Principles of NSZD: Processes, controlling factors and composition change
In recent years NSZD has emerged as an important remediation approach for LNAPL sites. NSZD has its roots in Monitored Natural Attenuation (MNA) but with a different focus. MNA, originally developed in the 1990s, focuses on ‘how far will a plume migrate’ by identifying key attenuation fate and transport processes in the dissolved phase, determining plume stability (whether expanding, stable, shrinking, or exhausted), and evaluating indirect indicators of attenuation such as groundwater geochemical conditions (Prommer et al. 1999, 2002). NSZD, a much newer remediation approach, focuses on ‘low long will a plume/source zone persist’ and is designed to measure the rate that LNAPL itself is depleted, either directly by LNAPL chemistry changes, or indirectly through soil gas, temperature or other suitable measurements.

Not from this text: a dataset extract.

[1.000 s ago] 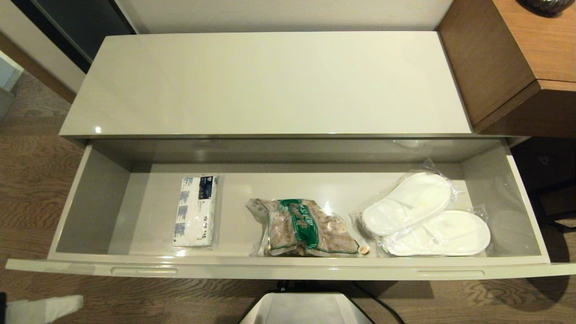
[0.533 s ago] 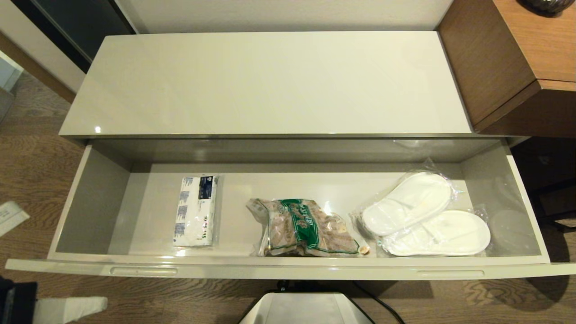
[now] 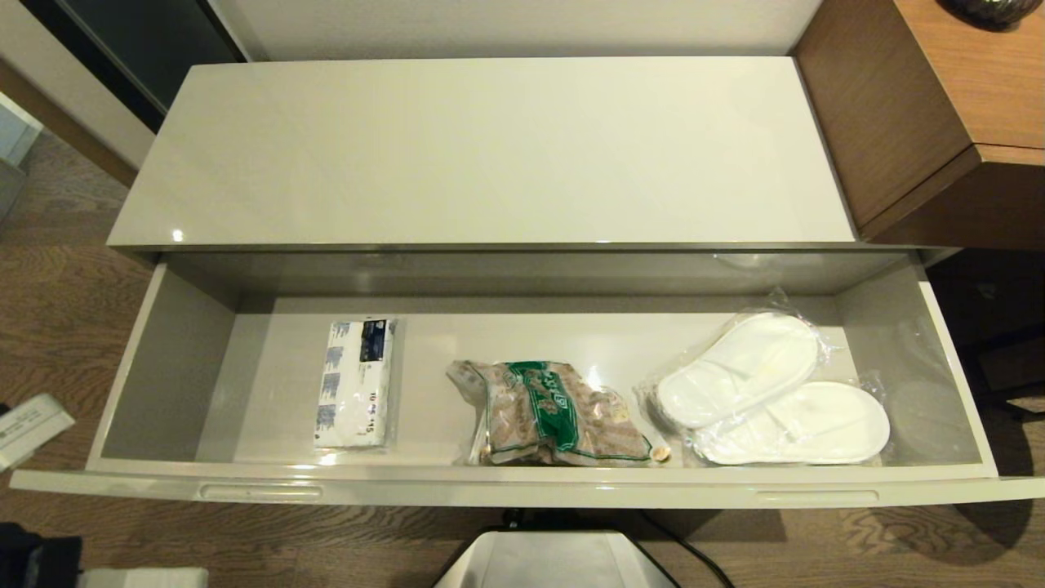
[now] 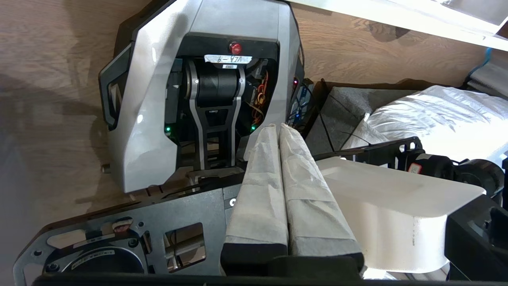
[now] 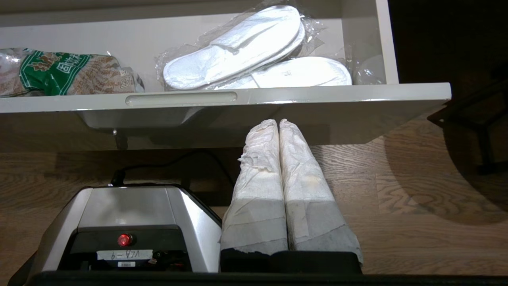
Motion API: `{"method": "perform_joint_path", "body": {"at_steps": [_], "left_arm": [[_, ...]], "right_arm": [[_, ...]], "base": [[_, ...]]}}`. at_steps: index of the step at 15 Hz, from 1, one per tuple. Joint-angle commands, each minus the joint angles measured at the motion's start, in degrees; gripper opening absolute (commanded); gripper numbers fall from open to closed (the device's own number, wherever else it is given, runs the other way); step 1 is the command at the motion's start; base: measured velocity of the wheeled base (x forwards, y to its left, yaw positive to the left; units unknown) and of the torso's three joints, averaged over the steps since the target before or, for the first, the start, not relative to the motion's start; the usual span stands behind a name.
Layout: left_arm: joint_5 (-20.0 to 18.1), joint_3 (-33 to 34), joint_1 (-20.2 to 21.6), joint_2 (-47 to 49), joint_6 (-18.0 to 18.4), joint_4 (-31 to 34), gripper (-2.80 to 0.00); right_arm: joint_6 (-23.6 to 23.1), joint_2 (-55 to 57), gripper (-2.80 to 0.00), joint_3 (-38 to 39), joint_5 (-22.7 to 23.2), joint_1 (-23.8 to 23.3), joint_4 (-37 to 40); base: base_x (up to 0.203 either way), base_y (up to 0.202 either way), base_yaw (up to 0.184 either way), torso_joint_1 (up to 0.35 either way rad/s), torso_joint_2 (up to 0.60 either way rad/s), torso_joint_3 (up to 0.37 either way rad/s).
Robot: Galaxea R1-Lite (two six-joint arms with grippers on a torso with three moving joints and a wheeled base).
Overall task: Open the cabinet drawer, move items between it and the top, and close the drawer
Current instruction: Take out the tissue from the drawer
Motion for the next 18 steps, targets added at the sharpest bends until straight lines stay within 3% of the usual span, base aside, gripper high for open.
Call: {"method": "perform_joint_path", "body": {"at_steps": [1, 7, 11, 14, 15, 17, 18], "left_arm": [[-0.7, 0.0, 0.0, 0.1, -0.1, 0.2, -2.80], [-2.5, 0.3, 0.0, 1.1, 0.1, -0.4, -2.80], [-0.9, 0.2, 0.1, 4.3, 0.1, -6.0, -2.80], [3.2, -0.3, 0.1, 8.6, 0.6, -11.2, -2.80], [6.7, -0.7, 0.3, 11.3, 1.8, -15.7, -2.80], [15.2, -0.5, 0.9, 15.8, 8.6, -22.1, -2.80], [17.1, 0.3, 1.8, 17.7, 11.0, -24.3, -2.80]], "right_arm": [[0.0, -1.0, -2.80, 0.1, 0.0, 0.0, 0.0], [0.0, -1.0, -2.80, 0.1, 0.0, 0.0, 0.0], [0.0, -1.0, -2.80, 0.1, 0.0, 0.0, 0.0], [0.0, -1.0, -2.80, 0.1, 0.0, 0.0, 0.0], [0.0, -1.0, -2.80, 0.1, 0.0, 0.0, 0.0], [0.0, -1.0, -2.80, 0.1, 0.0, 0.0, 0.0], [0.0, -1.0, -2.80, 0.1, 0.0, 0.0, 0.0]], "base": [[0.000, 0.000, 0.000, 0.000, 0.00, 0.000], [0.000, 0.000, 0.000, 0.000, 0.00, 0.000], [0.000, 0.000, 0.000, 0.000, 0.00, 0.000], [0.000, 0.000, 0.000, 0.000, 0.00, 0.000], [0.000, 0.000, 0.000, 0.000, 0.00, 0.000], [0.000, 0.000, 0.000, 0.000, 0.00, 0.000], [0.000, 0.000, 0.000, 0.000, 0.00, 0.000]]}}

The LNAPL conceptual model has evolved dramatically since 2010, when a realization occurred that NSZD rates were one to two orders of magnitude higher than estimated only from aqueous dissolution rates. The emergent NSZD conceptual model identified why this was happening: biodegradation reactions via methanogenesis are present in most organic-rich LNAPL source zones. Key analogues which support the concept of methanogenic-dominated systems include the biogeochemistry of wetlands, landfills (Williams 1998), and peat lands and engineered anaerobic digestors at wastewater treatment plants. At LNAPL sites, these important anaerobic and methanogenic NSZD processes are expressed quite differently from conventional MNA biodegradation processes in plumes, and therefore require different approaches to verify the presence of NSZD processes and to measure NSZD rates. Additionally, it was realized that aerobic biodegradation was concomitantly large within the unsaturated zone. This was found for volatile compounds (Franzmann et al. 1999; Davis et al. 2005), for methane degassing from the LNAPL zone (Davis et al. 2021) and for direct LNAPL degradation (Davis et al. 1998, 2013).
The overall NSZD conceptual model is built around methanogenic biodegradation within the LNAPL and aerobic biodegradation in the unsaturated zone above the LNAPL but includes a wide range of ancillary biological and physical processes. Figure 1 shows: (i) microbial production of methane and carbon dioxide directly in the LNAPL source zone; (ii) movement of methane and other gases from the saturated zone into the unsaturated zone via diffusion and ebullition of these gases as gas bubbles; (iii) vertical transport of volatile organic compounds (VOCs), methane and carbon dioxide from both the saturated and unsaturated zones vertically upward toward the surface via gas-phase diffusion and in some cases advection; and (iv) biological conversion of VOCs and methane to carbon dioxide by methane and VOC oxidizing microbes at an aerobic/anaerobic interface in the unsaturated zone (e.g. Davis et al. 2021).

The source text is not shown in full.